Nada disto surgiu do nada. A 28 de julho, a FIFA apresentou a FIFA Forward Enterprise, uma proposta para captar cerca de 4,2 mil milhões de dólares através da venda de aproximadamente 20% de uma nova subsidiária comercial que assumiria os direitos de transmissão, o patrocínio e a bilhética de eventos, incluindo o Mundial masculino. A subsidiária foi avaliada em 20 mil milhões de dólares.

A proposta sobreviveu três dias. A UEFA votou por unanimidade ameaçar um boicote às competições da FIFA e classificou o plano como «irresponsável e indefensável», acusando a FIFA de pôr à venda a «alma» do desporto. A CONCACAF rejeitou a proposta e a AFC opôs-se, apelando a uma revisão urgente da governança da FIFA. Infantino retirou o plano a 31 de julho, no mesmo dia em que o assessor sénior Carlos Cordeiro se demitiu em protesto e o diretor de operações Kevin Lamour o classificou publicamente como «o projeto de uma só pessoa».

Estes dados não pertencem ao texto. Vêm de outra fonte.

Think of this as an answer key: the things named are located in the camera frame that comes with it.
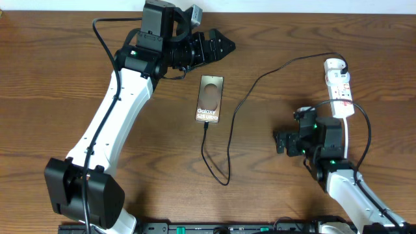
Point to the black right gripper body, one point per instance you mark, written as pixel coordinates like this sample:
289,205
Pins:
296,147

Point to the black mounting rail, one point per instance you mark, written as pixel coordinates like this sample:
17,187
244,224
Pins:
281,227

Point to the white power strip socket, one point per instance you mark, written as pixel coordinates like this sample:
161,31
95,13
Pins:
338,87

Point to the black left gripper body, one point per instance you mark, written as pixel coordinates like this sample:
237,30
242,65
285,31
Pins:
199,50

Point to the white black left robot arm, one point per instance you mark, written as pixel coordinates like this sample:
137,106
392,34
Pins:
82,186

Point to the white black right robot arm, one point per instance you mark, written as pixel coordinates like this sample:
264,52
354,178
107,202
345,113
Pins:
320,141

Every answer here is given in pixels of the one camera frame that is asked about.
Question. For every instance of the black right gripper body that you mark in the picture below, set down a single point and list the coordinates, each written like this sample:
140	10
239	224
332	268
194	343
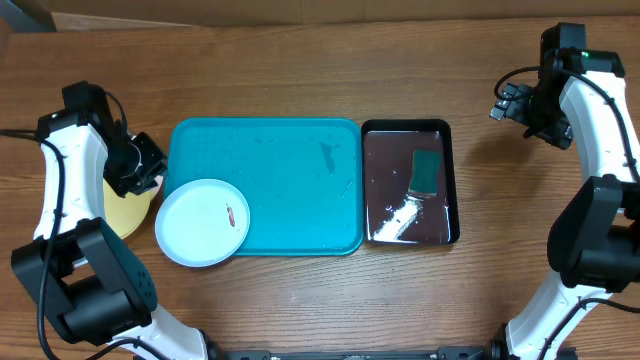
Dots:
543	115

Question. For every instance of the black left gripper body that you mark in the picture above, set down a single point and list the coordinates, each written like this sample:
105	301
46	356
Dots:
134	165

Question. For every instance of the yellow-green plate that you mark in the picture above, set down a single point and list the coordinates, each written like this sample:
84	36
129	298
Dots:
125	214

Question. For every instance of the light blue plate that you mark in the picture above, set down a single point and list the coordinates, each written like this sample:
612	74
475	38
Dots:
202	223

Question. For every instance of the green sponge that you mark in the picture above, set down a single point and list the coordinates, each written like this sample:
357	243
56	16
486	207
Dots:
425	171

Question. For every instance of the white plate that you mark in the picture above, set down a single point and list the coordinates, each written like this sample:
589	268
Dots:
155	190

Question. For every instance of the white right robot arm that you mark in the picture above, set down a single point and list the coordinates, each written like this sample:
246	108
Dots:
593	246

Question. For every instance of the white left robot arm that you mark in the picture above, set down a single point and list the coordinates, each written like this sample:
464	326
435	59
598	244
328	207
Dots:
86	282

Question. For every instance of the blue plastic tray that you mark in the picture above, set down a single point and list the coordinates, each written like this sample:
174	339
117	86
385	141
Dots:
302	179

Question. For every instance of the black water tray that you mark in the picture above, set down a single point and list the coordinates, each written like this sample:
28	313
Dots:
393	215

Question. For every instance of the cardboard backdrop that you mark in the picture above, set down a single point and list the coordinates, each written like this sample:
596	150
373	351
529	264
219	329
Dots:
61	15

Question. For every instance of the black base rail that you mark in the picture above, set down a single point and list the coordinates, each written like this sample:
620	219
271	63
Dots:
442	353

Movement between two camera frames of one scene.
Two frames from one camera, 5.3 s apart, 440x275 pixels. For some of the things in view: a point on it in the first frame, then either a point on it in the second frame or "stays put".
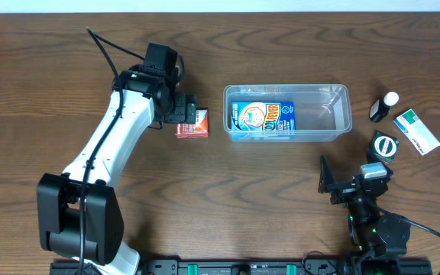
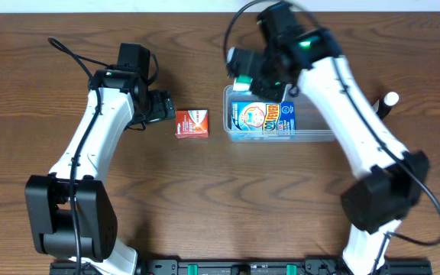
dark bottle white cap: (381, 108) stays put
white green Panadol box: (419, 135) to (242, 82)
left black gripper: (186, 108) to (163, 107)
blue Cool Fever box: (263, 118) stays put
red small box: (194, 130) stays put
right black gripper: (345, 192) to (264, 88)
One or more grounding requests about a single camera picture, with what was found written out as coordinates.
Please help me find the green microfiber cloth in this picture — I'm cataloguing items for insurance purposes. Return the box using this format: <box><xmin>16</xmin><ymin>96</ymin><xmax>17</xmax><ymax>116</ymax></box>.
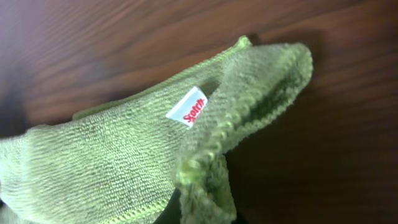
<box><xmin>1</xmin><ymin>37</ymin><xmax>313</xmax><ymax>223</ymax></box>

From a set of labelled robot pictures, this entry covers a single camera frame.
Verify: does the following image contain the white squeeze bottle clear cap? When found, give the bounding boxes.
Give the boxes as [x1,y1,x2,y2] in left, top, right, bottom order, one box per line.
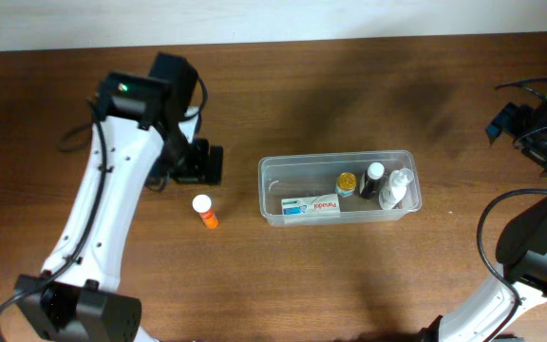
[378,168,415,210]

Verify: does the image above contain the orange tube white cap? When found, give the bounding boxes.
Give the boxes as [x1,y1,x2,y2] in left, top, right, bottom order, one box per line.
[192,195,218,229]

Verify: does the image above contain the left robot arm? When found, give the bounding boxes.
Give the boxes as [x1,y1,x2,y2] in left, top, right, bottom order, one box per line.
[10,53,223,341]

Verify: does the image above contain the dark bottle white cap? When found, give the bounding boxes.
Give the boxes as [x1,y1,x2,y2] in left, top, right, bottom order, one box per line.
[359,162,385,200]

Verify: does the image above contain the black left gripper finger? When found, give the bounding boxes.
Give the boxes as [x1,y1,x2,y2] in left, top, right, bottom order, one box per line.
[206,145,224,185]
[192,138,210,183]

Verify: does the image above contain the small jar gold lid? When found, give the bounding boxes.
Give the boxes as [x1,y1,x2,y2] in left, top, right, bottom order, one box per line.
[335,172,357,198]

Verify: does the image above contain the clear plastic container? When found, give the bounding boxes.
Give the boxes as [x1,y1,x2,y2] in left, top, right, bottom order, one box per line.
[258,150,422,227]

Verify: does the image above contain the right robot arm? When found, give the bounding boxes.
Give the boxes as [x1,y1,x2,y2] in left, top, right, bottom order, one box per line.
[416,77,547,342]

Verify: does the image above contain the white Panadol box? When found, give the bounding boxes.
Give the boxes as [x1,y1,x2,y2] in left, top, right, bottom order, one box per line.
[281,194,341,219]

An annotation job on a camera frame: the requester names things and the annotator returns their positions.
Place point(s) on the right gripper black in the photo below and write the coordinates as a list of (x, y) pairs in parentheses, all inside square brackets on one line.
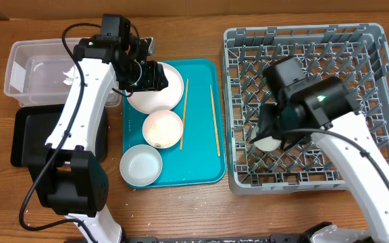
[(269, 113)]

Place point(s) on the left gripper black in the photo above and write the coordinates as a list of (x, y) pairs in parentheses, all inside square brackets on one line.
[(153, 79)]

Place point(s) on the white paper cup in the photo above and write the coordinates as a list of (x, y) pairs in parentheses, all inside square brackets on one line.
[(266, 144)]

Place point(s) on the pink bowl with rice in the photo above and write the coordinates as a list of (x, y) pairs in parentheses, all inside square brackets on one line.
[(162, 129)]

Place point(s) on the white napkin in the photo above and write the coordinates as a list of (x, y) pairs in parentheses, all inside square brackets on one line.
[(69, 76)]

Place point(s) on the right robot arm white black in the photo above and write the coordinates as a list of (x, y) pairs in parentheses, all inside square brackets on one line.
[(327, 113)]

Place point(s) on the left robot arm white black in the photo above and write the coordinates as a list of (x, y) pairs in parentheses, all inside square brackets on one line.
[(66, 173)]

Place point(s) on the clear plastic waste bin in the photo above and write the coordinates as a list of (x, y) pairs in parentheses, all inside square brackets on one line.
[(34, 72)]

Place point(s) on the black waste tray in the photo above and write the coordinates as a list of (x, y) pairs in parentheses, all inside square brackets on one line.
[(33, 125)]

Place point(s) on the grey dishwasher rack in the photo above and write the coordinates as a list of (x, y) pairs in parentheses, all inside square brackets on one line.
[(356, 53)]

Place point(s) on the large white plate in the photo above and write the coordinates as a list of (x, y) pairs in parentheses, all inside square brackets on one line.
[(166, 99)]

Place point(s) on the left wooden chopstick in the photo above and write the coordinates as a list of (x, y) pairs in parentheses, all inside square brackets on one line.
[(184, 114)]

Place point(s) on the wooden chopstick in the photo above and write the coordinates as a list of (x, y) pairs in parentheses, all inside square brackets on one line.
[(184, 114), (214, 122)]

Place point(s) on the right wooden chopstick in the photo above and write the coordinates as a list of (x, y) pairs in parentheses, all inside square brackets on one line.
[(214, 122)]

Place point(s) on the teal serving tray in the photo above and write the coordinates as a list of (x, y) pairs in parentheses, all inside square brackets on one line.
[(198, 162)]

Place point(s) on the grey shallow bowl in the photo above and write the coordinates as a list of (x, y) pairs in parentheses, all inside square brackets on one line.
[(141, 165)]

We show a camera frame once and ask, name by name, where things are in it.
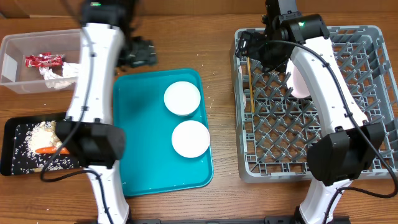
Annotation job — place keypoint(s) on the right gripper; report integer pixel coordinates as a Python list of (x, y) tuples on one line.
[(258, 39)]

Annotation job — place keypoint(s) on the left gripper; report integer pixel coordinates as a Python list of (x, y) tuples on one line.
[(143, 53)]

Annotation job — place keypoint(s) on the wooden chopstick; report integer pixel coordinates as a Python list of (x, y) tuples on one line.
[(250, 84)]

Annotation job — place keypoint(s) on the large pink plate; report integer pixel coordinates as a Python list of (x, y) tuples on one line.
[(295, 81)]

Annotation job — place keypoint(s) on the white plastic fork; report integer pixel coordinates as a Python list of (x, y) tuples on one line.
[(244, 101)]

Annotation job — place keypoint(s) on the white bowl with scraps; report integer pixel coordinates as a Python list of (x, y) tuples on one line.
[(182, 98)]

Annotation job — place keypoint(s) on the white tissue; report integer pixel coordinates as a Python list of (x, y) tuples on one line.
[(70, 72)]

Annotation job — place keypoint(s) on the grey dishwasher rack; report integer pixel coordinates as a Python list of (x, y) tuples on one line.
[(272, 143)]

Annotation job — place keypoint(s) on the red snack wrapper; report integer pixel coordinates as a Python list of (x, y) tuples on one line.
[(44, 60)]

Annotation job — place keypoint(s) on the orange carrot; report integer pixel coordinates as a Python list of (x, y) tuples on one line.
[(51, 150)]

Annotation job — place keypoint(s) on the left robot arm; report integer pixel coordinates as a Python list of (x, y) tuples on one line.
[(88, 132)]

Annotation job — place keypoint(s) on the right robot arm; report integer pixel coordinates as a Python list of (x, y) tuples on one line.
[(348, 140)]

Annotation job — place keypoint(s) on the black waste tray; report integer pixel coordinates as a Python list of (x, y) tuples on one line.
[(9, 133)]

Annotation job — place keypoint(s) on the clear plastic bin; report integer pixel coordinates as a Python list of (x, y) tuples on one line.
[(16, 76)]

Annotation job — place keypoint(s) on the food scraps pile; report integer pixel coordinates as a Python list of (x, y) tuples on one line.
[(28, 138)]

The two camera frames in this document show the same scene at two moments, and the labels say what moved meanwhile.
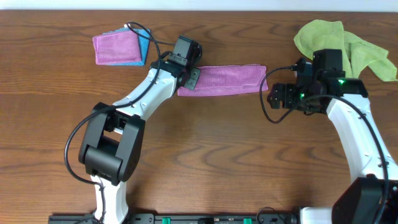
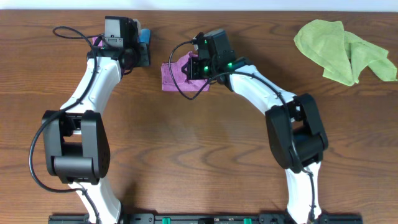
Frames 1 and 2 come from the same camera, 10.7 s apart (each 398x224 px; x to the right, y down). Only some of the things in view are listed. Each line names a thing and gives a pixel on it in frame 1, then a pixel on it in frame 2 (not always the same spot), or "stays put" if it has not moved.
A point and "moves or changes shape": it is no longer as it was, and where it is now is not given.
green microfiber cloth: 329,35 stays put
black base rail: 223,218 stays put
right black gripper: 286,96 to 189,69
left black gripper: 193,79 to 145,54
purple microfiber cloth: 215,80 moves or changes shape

Motsepe: às urnas, não a um golpe

A presença de Motsepe em Salzburgo teve peso, uma vez que a CAF apoiou Infantino desde o início. A sua mensagem no mesmo dia foi, contudo, surpreendentemente cautelosa. Em declarações à Al Jazeera, o presidente da CAF afirmou que o destino do presidente da FIFA deve ser decidido pelas associações, e não por pressões vindas dos gabinetes das confederações.

«Se o querem tirar, vão a eleições; deixem que sejam as 211 associações-membro a decidir», afirmou Motsepe.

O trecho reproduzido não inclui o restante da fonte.